4

Basically I have this…

I have created a WPF application. It references a C++/CLI wrapper to a native static LIB.

Now the static LIB has commercially sensitive algorithms.

The code for the static LIB is small and simple.

As it stands someone could decompile the LIB with Ada Pro / Hex-Rays and work out the algorithms easily. What I was wondering was if I could obfuscate the source code then the decompiled LIB would have additional complexity.

What I would like is some way of making what is a fairly small and straight-forward code base obfuscated enough to make it difficult to work out the algorithm from the de-compilation.

Two things.
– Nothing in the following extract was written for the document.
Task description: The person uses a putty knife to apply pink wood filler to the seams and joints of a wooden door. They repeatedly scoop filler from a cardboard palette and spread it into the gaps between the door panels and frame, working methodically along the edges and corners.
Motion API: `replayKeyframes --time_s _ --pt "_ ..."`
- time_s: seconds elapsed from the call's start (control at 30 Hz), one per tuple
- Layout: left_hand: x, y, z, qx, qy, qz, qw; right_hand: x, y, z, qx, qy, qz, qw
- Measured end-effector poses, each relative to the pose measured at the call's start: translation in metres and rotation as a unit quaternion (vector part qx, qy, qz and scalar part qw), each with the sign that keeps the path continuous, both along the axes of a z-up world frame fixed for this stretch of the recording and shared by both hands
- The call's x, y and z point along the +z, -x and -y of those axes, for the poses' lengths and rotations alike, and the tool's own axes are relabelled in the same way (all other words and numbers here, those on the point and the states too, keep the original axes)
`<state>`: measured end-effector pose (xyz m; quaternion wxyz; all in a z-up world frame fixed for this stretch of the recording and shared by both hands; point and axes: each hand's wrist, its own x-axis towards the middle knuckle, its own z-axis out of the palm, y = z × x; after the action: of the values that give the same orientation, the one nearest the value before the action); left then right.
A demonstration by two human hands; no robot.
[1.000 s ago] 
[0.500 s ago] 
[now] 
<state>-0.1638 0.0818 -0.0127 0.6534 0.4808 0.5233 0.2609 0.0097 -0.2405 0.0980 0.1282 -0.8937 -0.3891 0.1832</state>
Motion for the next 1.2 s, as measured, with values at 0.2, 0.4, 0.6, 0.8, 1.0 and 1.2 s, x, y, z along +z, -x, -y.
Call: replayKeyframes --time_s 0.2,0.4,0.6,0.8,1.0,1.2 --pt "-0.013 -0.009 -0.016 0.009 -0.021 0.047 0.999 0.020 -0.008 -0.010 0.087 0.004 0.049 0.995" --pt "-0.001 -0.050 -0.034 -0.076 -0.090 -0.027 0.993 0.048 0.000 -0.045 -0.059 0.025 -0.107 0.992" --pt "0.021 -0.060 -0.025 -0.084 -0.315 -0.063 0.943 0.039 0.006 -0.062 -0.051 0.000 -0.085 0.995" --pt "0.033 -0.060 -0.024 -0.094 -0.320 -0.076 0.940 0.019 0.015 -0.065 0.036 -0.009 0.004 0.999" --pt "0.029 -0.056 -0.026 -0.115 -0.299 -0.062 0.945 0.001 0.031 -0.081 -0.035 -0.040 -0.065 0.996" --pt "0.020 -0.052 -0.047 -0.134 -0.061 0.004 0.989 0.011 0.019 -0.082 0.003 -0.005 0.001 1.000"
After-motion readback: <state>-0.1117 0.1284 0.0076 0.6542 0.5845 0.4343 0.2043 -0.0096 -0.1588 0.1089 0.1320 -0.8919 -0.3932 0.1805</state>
Firstly, I understand that this will not prevent someone from discovering the algorithm. I just want to increase the costs of doing so in terms of time and money. Secondly, I am not actually worried too much about the code itself, it is just the algorithm I want to hide.

I ask here because, a google search gives a lot about obfuscation but says little for this particular case when the codebase is small and simple. Is there are alternative approach that I have overlooked?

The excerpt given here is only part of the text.